Your answer should hold all lines of the entries that include the word "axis".
────────
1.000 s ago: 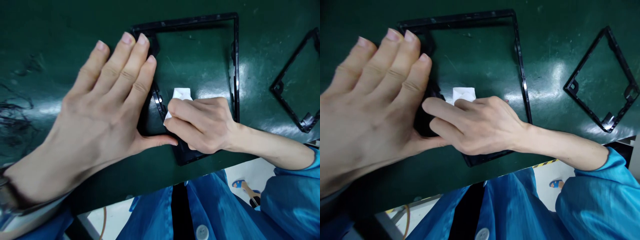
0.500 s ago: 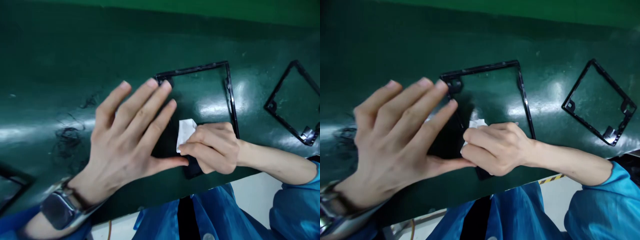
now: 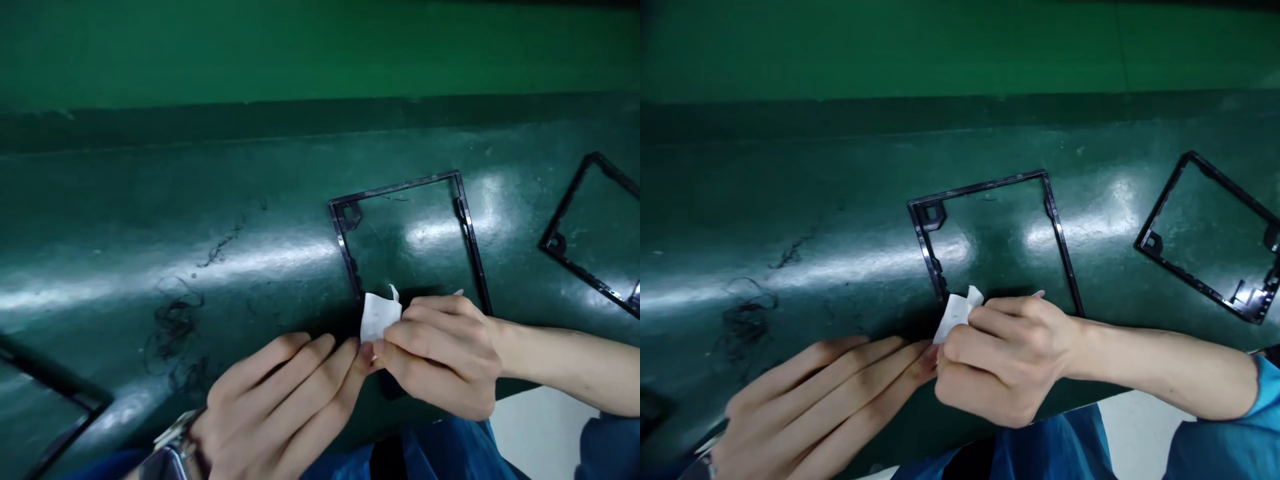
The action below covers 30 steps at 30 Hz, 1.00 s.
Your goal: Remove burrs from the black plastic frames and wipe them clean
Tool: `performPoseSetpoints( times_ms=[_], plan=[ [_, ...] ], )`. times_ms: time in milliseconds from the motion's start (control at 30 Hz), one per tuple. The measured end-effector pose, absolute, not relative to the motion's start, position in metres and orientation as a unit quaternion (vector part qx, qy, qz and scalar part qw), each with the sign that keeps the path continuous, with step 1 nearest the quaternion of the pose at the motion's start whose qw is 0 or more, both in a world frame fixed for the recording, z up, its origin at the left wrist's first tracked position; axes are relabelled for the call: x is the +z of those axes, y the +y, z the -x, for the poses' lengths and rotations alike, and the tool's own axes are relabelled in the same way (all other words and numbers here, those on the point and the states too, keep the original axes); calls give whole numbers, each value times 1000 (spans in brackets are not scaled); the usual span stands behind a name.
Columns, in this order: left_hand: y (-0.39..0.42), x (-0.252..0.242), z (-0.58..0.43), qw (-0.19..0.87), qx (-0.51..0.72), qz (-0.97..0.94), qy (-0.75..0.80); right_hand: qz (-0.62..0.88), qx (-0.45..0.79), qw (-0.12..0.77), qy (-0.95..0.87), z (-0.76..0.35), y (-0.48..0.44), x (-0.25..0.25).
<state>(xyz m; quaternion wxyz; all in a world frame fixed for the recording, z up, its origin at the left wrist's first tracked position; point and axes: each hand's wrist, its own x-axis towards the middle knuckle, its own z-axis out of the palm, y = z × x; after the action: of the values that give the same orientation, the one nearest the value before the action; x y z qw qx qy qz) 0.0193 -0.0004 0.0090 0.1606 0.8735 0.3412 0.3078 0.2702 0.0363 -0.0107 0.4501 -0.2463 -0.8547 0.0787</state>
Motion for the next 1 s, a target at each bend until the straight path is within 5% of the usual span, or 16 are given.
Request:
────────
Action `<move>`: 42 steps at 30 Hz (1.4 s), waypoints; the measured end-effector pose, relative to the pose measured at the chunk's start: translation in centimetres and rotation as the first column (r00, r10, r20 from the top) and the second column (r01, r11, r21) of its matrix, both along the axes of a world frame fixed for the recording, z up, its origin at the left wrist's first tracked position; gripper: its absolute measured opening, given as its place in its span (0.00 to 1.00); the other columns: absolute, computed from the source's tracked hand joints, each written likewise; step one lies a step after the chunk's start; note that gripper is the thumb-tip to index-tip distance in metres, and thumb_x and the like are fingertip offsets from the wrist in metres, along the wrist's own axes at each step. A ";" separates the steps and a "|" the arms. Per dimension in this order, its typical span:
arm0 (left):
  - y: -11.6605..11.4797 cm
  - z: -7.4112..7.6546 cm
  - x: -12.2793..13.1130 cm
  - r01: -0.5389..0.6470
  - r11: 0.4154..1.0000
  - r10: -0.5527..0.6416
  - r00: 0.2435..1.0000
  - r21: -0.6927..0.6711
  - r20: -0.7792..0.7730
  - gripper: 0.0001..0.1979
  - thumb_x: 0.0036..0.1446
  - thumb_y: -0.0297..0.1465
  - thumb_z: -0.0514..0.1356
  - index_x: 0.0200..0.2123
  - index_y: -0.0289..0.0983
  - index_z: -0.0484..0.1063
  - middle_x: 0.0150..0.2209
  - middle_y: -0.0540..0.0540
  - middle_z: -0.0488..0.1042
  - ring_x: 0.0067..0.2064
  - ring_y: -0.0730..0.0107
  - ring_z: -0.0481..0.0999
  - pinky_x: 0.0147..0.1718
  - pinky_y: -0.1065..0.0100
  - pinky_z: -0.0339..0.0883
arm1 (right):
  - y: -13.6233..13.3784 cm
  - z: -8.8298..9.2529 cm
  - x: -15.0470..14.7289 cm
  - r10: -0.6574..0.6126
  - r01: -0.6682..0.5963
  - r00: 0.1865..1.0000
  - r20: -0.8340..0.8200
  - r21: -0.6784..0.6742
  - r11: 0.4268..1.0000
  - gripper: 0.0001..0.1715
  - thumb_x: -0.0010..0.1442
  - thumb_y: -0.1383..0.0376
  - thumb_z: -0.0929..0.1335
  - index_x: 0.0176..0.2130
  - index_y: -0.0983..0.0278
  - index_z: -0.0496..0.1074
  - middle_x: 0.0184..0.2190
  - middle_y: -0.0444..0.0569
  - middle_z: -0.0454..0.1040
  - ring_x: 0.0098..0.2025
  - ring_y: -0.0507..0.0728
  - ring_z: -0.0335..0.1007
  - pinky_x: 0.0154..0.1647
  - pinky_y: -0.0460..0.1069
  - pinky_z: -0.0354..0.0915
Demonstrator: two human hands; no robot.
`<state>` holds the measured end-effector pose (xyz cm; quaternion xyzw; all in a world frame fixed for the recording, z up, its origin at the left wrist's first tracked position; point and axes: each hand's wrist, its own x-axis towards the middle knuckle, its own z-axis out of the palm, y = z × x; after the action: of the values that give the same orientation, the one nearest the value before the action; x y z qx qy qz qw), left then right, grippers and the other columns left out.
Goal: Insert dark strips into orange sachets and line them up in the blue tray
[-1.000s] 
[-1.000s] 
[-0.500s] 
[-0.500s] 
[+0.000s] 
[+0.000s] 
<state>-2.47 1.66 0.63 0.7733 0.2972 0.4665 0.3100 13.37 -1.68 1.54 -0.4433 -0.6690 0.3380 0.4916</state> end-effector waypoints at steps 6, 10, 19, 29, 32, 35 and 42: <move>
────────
→ **Output**:
<state>(xyz m; quaternion wxyz; all in a world frame fixed for the recording, z up, its origin at the left wrist's first tracked position; point and axes: each hand's wrist, its own x-axis towards the middle knuckle, its own z-axis out of the palm, y = z × x; after the action: of the values that give the same orientation, the one nearest the value before the action; x y z qw qx qy qz) 0.0193 -0.0004 0.0090 0.1606 0.8735 0.3412 0.3078 0.2702 0.0363 -0.0107 0.4501 -0.2463 -0.8547 0.0787</state>
`<state>` holds the measured end-effector pose (xyz cm; quaternion xyzw; all in a world frame fixed for the recording, z up, its origin at the left wrist's first tracked position; point and axes: each hand's wrist, its own x-axis towards the middle knuckle, its own z-axis out of the palm, y = z × x; after the action: of the values that give the same orientation, the one nearest the value before the action; x y z qx qy qz qw), left then right, grippers and the other columns left out.

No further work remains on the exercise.